Restarted July 2021 ... ongoing, through Oct 2022
Directories:
- run-1 -- attempt to have a perfect run-through of everything. (July 2021)
- run-2 -- work with a flawed copy of tranche-1 only
- run-3 -- Similarity Smackdown - compare MI to overlap, jaccard, etc. (Aug 2021)
- run-4 -- Deep trimming of datasets (Sept 2021)
- run-5 -- Trimming of word-pair files.
- run-6 -- All similarities between top-ranked words.
- run-7 -- Exploring one merge at a time.
- run-8 -- Exploring one merge at a time, w/shapes, and more merges.
- run-9 -- Bringup of production ranked merge.
- run-10 -- Four different merge experiments, crashed around 15 classes
- run-11 -- Precise & imprecise merge, crashed, flawed
- run-12 -- Attempted compute of similarities. Broken.
- run-13 -- Staging area; no experiments.

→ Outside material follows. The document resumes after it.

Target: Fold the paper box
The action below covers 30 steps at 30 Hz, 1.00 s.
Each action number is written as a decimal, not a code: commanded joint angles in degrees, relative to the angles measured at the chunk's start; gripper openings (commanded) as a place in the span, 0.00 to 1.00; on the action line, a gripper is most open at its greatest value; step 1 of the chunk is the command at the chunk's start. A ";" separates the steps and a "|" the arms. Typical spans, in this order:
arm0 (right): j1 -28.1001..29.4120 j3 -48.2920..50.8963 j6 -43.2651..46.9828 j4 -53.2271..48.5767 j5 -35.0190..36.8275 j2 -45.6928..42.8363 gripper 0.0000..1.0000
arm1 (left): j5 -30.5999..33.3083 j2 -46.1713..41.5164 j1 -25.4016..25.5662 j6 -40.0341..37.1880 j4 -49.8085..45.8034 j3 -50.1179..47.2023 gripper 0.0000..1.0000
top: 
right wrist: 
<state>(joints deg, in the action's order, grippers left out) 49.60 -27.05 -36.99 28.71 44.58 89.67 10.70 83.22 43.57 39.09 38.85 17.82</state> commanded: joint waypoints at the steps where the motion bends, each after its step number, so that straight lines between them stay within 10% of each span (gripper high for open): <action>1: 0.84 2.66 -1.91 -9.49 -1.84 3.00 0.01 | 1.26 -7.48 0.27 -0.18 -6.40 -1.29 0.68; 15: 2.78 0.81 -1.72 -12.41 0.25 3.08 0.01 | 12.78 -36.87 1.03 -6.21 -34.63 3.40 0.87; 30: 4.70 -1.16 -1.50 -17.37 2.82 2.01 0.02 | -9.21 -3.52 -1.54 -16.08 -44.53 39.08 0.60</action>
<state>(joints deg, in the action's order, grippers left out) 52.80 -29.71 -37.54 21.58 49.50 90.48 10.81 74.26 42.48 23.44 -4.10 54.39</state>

- run-14 -- Clustering attempts; get about 100-200 merges deep, then blah. (later; revive for some frame debugging work.)
- run-15 -- Deep compute of MI similarities and GOE similarities. (Sept 2022)
- run-16 -- Cluster attempts with GOE similaries.
- run-17 -- Link-Grammar API development & test. (Oct 2022)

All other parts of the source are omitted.